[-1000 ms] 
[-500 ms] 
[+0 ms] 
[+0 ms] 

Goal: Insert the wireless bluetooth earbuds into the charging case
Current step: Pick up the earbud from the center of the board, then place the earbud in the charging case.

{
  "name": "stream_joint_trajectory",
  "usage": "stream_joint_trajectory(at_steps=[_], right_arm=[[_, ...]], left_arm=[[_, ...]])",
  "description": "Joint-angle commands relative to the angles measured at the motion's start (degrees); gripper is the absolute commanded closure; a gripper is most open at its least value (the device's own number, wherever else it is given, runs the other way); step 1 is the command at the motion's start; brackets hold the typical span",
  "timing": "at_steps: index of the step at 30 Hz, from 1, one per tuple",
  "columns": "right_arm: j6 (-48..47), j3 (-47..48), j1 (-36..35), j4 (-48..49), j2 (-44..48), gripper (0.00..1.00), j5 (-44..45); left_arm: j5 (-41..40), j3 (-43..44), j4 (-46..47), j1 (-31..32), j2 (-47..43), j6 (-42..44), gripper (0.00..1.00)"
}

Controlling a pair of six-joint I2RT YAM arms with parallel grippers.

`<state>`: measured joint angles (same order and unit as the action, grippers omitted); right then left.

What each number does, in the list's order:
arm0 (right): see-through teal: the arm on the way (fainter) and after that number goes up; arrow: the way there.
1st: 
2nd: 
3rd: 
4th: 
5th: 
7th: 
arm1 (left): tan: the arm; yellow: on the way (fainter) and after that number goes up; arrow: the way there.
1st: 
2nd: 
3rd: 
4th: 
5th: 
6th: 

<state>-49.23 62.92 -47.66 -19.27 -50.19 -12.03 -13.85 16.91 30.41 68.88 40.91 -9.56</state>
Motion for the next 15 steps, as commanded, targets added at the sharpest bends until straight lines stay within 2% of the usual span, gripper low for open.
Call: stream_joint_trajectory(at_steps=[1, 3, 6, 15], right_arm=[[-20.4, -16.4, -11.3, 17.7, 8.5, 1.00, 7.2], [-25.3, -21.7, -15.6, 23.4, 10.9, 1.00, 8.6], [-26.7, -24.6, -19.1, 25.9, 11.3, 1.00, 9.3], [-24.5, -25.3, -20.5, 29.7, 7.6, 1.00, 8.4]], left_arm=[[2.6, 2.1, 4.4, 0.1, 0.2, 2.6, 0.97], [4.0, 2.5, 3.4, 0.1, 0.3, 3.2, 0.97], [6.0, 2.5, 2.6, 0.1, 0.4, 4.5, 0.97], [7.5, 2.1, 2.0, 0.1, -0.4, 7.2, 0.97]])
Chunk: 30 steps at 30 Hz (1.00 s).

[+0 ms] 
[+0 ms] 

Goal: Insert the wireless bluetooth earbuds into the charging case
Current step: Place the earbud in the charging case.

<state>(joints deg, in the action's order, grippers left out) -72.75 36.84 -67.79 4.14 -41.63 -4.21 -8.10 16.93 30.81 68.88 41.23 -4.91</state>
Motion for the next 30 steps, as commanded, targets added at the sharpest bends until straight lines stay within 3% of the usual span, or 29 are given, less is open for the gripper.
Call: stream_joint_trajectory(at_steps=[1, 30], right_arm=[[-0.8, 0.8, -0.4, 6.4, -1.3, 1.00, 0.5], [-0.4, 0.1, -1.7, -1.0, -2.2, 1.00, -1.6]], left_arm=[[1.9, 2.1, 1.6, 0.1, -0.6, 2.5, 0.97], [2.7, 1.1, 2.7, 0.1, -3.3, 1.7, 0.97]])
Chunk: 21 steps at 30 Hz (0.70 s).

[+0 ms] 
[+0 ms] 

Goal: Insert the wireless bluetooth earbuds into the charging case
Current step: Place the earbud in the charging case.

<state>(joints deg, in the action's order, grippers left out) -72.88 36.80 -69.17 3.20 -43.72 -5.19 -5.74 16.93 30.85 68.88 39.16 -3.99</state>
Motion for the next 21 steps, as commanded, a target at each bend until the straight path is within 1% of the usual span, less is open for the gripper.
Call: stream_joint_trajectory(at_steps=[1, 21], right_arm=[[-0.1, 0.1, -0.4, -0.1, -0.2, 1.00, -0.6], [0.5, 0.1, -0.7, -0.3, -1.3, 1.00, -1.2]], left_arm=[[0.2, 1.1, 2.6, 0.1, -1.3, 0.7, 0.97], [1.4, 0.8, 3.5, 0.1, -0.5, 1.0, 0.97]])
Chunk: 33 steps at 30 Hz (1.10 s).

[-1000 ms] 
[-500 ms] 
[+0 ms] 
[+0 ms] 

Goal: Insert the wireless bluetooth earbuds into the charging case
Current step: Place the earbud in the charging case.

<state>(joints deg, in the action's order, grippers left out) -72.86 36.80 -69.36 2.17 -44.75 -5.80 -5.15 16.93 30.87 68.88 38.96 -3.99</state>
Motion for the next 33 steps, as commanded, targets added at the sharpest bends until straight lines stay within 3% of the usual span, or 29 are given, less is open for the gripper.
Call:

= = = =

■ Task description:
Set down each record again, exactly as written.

■ Answer box:
[-1000 ms] 
[-500 ms] 
[+0 ms] 
[+0 ms] 

Goal: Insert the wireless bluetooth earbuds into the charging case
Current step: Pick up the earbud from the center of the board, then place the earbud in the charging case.

{
  "name": "stream_joint_trajectory",
  "usage": "stream_joint_trajectory(at_steps=[_], right_arm=[[_, ...]], left_arm=[[_, ...]])",
  "description": "Joint-angle commands relative to the angles measured at the motion's start (degrees); gripper is the absolute commanded closure; a gripper is most open at its least value (the device's own number, wherever else it is given, runs the other way); step 1 is the command at the motion's start; brackets hold the typical span",
  "timing": "at_steps: index of the step at 30 Hz, from 1, one per tuple",
  "columns": "right_arm: j6 (-48..47), j3 (-47..48), j1 (-36..35), j4 (-48..49), j2 (-44..48), gripper (0.00..1.00), j5 (-44..45); left_arm: j5 (-41..40), j3 (-43..44), j4 (-46..47), j1 (-31..32), j2 (-47..43), j6 (-42..44), gripper (0.00..1.00)"
}

Controlling a pair of six-joint I2RT YAM arms with parallel grippers.

`<state>`: measured joint angles (same order and unit as the action, grippers omitted); right then left.

What each number does, in the list's order:
arm0 (right): see-through teal: the arm on the way (fainter) and after that number goes up; arrow: the way there.
1st: 
2nd: 
3rd: 
4th: 
5th: 
7th: 
arm1 (left): tan: the arm; yellow: on the way (fainter) and after that number goes up; arrow: the way there.
1st: 
2nd: 
3rd: 
4th: 
5th: 
6th: 

<state>-49.23 62.92 -47.66 -19.27 -50.19 -12.03 -13.85 16.91 30.41 68.88 40.91 -9.56</state>
Motion for the next 15 steps, as commanded, targets added at the sharpest bends until straight lines stay within 2% of the usual span, gripper low for open.
Call: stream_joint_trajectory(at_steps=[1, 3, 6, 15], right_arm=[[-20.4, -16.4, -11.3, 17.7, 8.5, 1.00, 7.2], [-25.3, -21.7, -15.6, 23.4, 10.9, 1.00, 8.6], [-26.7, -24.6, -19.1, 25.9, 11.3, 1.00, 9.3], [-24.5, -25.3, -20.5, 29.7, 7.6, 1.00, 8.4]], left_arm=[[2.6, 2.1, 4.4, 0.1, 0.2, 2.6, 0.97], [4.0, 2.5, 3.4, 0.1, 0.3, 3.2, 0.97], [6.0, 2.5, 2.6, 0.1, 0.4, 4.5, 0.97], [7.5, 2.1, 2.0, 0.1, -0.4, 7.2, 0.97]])
Chunk: 30 steps at 30 Hz (1.00 s).

[+0 ms] 
[+0 ms] 

Goal: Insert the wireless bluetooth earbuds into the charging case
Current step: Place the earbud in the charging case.

<state>(joints deg, in the action's order, grippers left out) -72.75 36.84 -67.79 4.14 -41.63 -4.21 -8.10 16.93 30.81 68.88 41.23 -4.91</state>
Motion for the next 30 steps, as commanded, targets added at the sharpest bends until straight lines stay within 3% of the usual span, or 29 are given, less is open for the gripper.
Call: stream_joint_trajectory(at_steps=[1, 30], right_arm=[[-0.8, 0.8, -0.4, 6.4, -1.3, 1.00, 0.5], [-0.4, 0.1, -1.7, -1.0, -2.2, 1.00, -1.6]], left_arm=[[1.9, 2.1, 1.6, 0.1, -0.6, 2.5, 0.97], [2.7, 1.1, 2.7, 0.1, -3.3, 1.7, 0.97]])
Chunk: 21 steps at 30 Hz (0.70 s).

[+0 ms] 
[+0 ms] 

Goal: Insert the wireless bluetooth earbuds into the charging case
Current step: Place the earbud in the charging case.

<state>(joints deg, in the action's order, grippers left out) -72.88 36.80 -69.17 3.20 -43.72 -5.19 -5.74 16.93 30.85 68.88 39.16 -3.99</state>
Motion for the next 21 steps, as commanded, a target at each bend until the straight path is within 1% of the usual span, less is open for the gripper.
Call: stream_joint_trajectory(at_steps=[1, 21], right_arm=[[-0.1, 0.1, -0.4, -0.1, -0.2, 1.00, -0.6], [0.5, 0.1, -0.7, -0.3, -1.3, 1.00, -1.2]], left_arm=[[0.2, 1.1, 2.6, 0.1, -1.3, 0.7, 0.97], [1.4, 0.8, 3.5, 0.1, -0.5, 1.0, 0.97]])
Chunk: 33 steps at 30 Hz (1.10 s).

[-1000 ms] 
[-500 ms] 
[+0 ms] 
[+0 ms] 

Goal: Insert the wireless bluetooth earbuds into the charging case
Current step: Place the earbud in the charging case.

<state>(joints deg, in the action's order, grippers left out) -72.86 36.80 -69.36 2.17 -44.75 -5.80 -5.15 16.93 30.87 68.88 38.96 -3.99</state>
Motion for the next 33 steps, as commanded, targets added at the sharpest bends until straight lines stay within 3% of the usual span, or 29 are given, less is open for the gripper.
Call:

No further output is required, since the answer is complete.